Natasha Richardson

Natasha Richardson

Richardson in May 1999
Born Natasha Jane Richardson
(1963-05-11)11 May 1963
Marylebone, London, England, UK
Died 18 March 2009(2009-03-18) (aged 45)
New York City, New York, U.S.
Cause of death Epidural hematoma resulting from injuries sustained in skiing accident
Resting place St. Peter's Episcopal Church near Millbrook, New York
Nationality English
Citizenship British and American
Education St Paul's Girls' School
Occupation Actress
Years active 1968–2009
Spouse(s) Robert Fox (m. 1990; div. 1992)
Liam Neeson (m. 1994; her death 2009)
Children 2
Parent(s) Tony Richardson
Vanessa Redgrave
Relatives Joely Richardson (sister)
Carlo Gabriel Nero (half-brother)

Natasha Jane Richardson (11 May 1963 – 18 March 2009) was an English stage and screen actress.

A member of the Redgrave family, she was the daughter of actress Vanessa Redgrave and director/producer Tony Richardson and the granddaughter of Michael Redgrave and Rachel Kempson. Early in her career, she portrayed Mary Shelley in Ken Russell's Gothic (1986), and Patty Hearst in the eponymous 1988 film directed by Paul Schrader, and later received critical acclaim and a Theatre World Award for her Broadway debut in the 1993 revival of Anna Christie.

She won the Tony Award for Best Performance by a Leading Actress in a Musical, the Drama Desk Award for Outstanding Actress in a Musical, and the Outer Critics Circle Award for her performance as Sally Bowles in the 1998 Broadway revival of Cabaret. Some of her notable films included Patty Hearst (1988), The Handmaid's Tale (1990), Nell (1994), The Parent Trap (1998), and Maid in Manhattan (2002).

Her first marriage to filmmaker Robert Fox ended in divorce in 1992. In 1994, she married fellow actor Liam Neeson, whom she had met when the two appeared in Anna Christie, or Nell.

The couple had two sons, Micheál and Daniel. Richardson's father died of AIDS-related causes in 1991. She helped raise millions of dollars in the fight against AIDS through the charity AmfAR, the American Foundation for AIDS Research.

Richardson died on 18 March 2009 from an epidural hematoma after a skiing accident in Quebec, Canada.[1]

Early life

Richardson was born and raised in Marylebone, London, a member of the Redgrave family, known as a theatrical and film acting dynasty. She was the daughter of director and producer Tony Richardson and actress Vanessa Redgrave,[2] granddaughter of actors Sir Michael Redgrave and Rachel Kempson,[2][3] sister of Joely Richardson, half-sister of Carlo Gabriel Nero and Katharine Grimond Hess,[4] niece of actress Lynn Redgrave and actor Corin Redgrave,[2] and cousin of Jemma Redgrave.

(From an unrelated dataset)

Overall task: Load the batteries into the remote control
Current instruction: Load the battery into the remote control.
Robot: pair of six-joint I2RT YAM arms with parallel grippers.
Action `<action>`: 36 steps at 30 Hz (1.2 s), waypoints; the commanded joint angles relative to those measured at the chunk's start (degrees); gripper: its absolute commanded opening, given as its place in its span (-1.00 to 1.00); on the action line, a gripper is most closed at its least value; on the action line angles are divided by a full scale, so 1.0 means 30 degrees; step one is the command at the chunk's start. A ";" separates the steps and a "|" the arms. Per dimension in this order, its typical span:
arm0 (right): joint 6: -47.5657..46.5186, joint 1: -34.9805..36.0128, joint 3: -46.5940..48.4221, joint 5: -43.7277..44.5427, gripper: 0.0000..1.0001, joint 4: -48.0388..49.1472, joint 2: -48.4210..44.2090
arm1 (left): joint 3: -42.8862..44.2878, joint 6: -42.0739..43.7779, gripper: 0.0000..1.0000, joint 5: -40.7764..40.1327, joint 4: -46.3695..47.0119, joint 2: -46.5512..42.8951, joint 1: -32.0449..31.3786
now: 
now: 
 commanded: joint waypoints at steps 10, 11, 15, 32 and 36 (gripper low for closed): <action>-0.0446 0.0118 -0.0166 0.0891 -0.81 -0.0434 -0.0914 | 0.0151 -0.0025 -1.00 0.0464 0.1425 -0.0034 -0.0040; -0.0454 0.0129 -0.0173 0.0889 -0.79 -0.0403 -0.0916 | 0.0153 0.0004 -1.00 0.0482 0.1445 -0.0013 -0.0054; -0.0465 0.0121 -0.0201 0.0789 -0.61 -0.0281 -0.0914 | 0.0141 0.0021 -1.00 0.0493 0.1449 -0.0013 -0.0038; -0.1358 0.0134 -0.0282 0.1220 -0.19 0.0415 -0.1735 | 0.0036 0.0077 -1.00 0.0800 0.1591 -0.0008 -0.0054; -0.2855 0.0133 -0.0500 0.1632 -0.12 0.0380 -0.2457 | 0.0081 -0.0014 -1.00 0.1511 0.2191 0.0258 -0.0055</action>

Richardson's parents divorced in 1967.[5] The following year, she made her film debut at the age of four in an uncredited role in The Charge of the Light Brigade, directed by her father.[2]

Richardson was educated in London at two independent schools, the Lycée Français Charles de Gaulle in South Kensington, London, and St. Paul's Girls' School in Hammersmith, London,[6] before training at the Central School of Speech and Drama.[7]

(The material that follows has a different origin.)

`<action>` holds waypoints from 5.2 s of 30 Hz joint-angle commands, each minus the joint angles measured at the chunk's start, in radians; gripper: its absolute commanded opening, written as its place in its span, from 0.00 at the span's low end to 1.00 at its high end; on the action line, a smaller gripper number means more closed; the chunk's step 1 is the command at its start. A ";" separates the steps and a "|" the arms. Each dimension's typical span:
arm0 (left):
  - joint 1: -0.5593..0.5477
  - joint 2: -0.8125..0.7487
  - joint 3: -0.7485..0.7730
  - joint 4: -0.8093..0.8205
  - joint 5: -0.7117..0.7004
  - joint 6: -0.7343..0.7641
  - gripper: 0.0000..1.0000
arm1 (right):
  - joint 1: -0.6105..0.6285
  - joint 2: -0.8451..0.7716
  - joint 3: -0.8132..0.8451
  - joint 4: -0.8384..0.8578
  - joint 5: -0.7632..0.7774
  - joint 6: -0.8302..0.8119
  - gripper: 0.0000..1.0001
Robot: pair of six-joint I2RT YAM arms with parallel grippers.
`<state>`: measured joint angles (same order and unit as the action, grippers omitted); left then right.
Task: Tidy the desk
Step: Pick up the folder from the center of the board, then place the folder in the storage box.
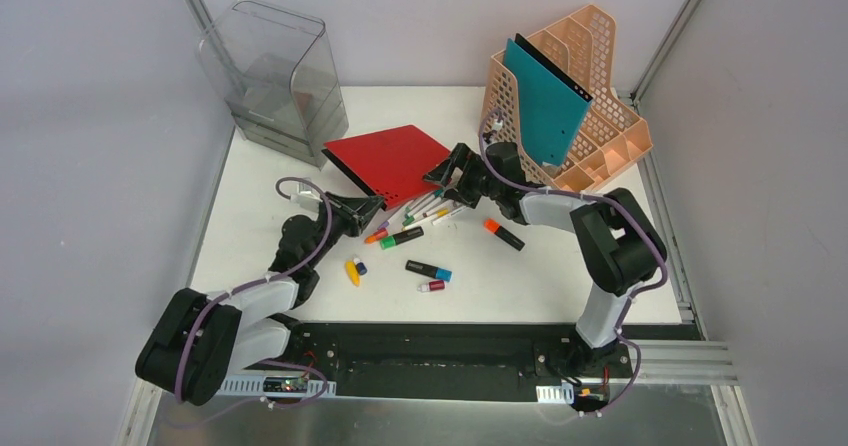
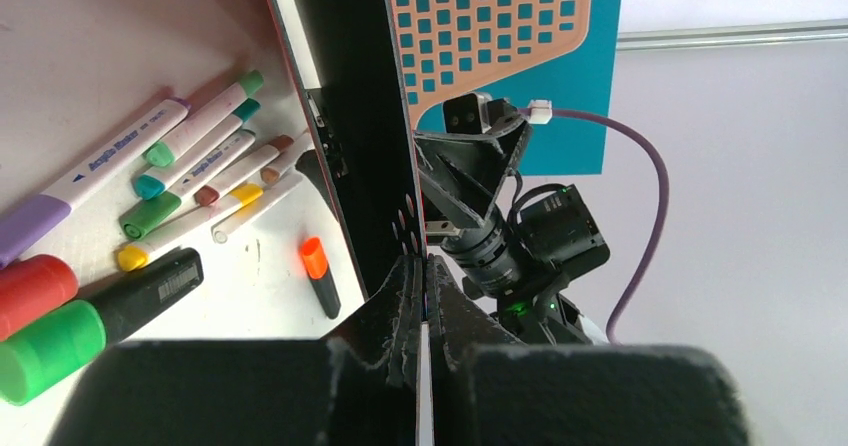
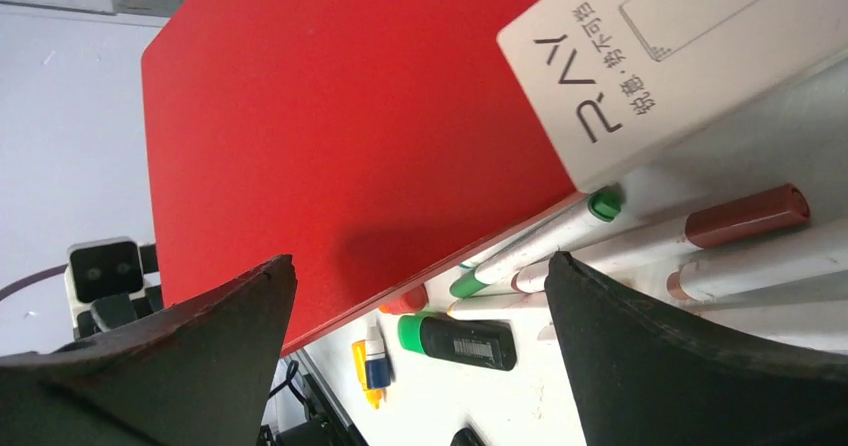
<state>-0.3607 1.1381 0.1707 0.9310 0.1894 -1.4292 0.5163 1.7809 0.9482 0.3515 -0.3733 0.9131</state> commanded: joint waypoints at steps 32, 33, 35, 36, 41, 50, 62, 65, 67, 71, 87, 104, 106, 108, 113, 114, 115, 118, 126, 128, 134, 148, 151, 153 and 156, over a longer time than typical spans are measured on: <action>-0.045 -0.237 -0.050 -0.243 0.114 0.036 0.00 | -0.010 0.098 0.072 0.352 -0.096 0.268 0.66; -0.047 -0.234 -0.053 -0.242 0.119 0.036 0.00 | -0.010 0.100 0.072 0.358 -0.101 0.268 0.63; -0.049 -0.224 -0.057 -0.239 0.128 0.037 0.00 | -0.009 0.100 0.072 0.368 -0.108 0.268 0.54; -0.052 -0.220 -0.058 -0.239 0.133 0.039 0.00 | -0.010 0.101 0.071 0.372 -0.111 0.268 0.50; -0.059 -0.203 -0.063 -0.242 0.150 0.048 0.00 | -0.010 0.100 0.071 0.395 -0.123 0.268 0.30; -0.067 -0.182 -0.063 -0.249 0.169 0.078 0.03 | -0.010 0.075 0.072 0.379 -0.134 0.190 0.00; -0.066 -0.351 -0.052 -0.397 0.249 0.239 0.68 | -0.043 -0.020 0.079 0.386 -0.269 0.049 0.00; -0.064 -0.418 -0.041 -0.431 0.270 0.295 0.75 | -0.068 -0.053 0.089 0.380 -0.319 0.017 0.00; -0.064 -0.458 -0.027 -0.459 0.281 0.339 0.78 | -0.089 -0.089 0.093 0.369 -0.360 -0.009 0.00; -0.063 -0.512 0.015 -0.514 0.294 0.417 0.81 | -0.136 -0.153 0.103 0.345 -0.439 -0.053 0.00; -0.063 -0.500 0.083 -0.405 0.314 0.506 0.82 | -0.406 -0.328 0.160 0.521 -0.661 0.164 0.00; -0.063 -0.382 0.047 -0.244 0.321 0.489 0.82 | -0.824 -0.355 0.304 0.833 -0.701 0.584 0.00; -0.063 -0.384 0.049 -0.244 0.325 0.494 0.82 | -0.866 -0.347 0.352 0.818 -0.693 0.595 0.00; -0.063 -0.390 0.050 -0.249 0.327 0.499 0.82 | -0.907 -0.335 0.413 0.781 -0.688 0.587 0.00; -0.063 -0.408 0.036 -0.261 0.315 0.506 0.83 | -1.008 -0.299 0.600 0.615 -0.667 0.459 0.00; -0.063 -0.409 0.031 -0.260 0.313 0.507 0.83 | -1.022 -0.290 0.631 0.581 -0.658 0.435 0.00; -0.064 -0.411 0.027 -0.257 0.310 0.507 0.83 | -1.038 -0.281 0.663 0.552 -0.649 0.410 0.00; -0.063 -0.413 0.019 -0.253 0.310 0.505 0.83 | -1.071 -0.263 0.740 0.427 -0.610 0.306 0.00; -0.063 -0.419 0.019 -0.259 0.309 0.510 0.83 | -1.100 -0.221 0.840 0.159 -0.476 0.019 0.00; -0.063 -0.419 0.019 -0.258 0.309 0.512 0.83 | -1.101 -0.209 0.856 0.106 -0.444 -0.066 0.00; -0.063 -0.411 0.020 -0.255 0.308 0.513 0.83 | -1.101 -0.179 0.909 -0.038 -0.408 -0.170 0.00; -0.064 -0.398 0.027 -0.253 0.309 0.514 0.83 | -1.101 -0.152 0.788 -0.045 -0.408 -0.170 0.00; -0.063 -0.394 0.026 -0.255 0.306 0.515 0.83 | -1.099 -0.151 0.751 -0.016 -0.448 -0.478 0.00; -0.063 -0.391 0.026 -0.254 0.306 0.513 0.83 | -1.099 -0.148 0.731 -0.002 -0.462 -0.506 0.00; -0.063 -0.387 0.027 -0.252 0.305 0.511 0.83 | -1.099 -0.146 0.695 0.030 -0.489 -0.514 0.00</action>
<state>-0.4198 0.7456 0.1913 0.6296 0.4995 -0.9333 -0.5789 1.6485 1.6608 0.2466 -0.8310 0.5205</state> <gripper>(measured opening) 0.832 0.270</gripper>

Richardson began her career in regional theatre at the West Yorkshire Playhouse in Leeds, and, in 1984, at the Open Air Theatre in London's Regent's Park, when she appeared in A Midsummer Night's Dream with Ralph Fiennes and Richard E. Grant. Her first professional work in London's West End was in a revival of Anton Chekhov's The Seagull in 1985.[8] Soon after, she starred in a London stage production of High Society, adapted from the Cole Porter film. In 1993 she made her Broadway debut in the title role of Anna Christie, which is where she met future husband, Liam Neeson. In 1998, she played the role of Sally Bowles in Sam Mendes' revival of Cabaret on Broadway, for which she won the Tony Award for Best Actress in a Musical. The following year she returned to Broadway in Closer, for which she was nominated for the Drama Desk Award for Outstanding Featured Actress in a Play, and in 2005, she appeared again with the Roundabout, this time as Blanche DuBois in their revival of Tennessee Williams's A Streetcar Named Desire,[2] opposite John C. Reilly as Stanley Kowalski. In January 2009, two months before her death, Richardson played the role of Desirée in a concert production of Stephen Sondheim's A Little Night Music, opposite her mother, Vanessa Redgrave who played Mme. Armfeldt. The two were due to star in a brand new Broadway production (which became the current Broadway revival directed by Trevor Nunn), which never came to existence.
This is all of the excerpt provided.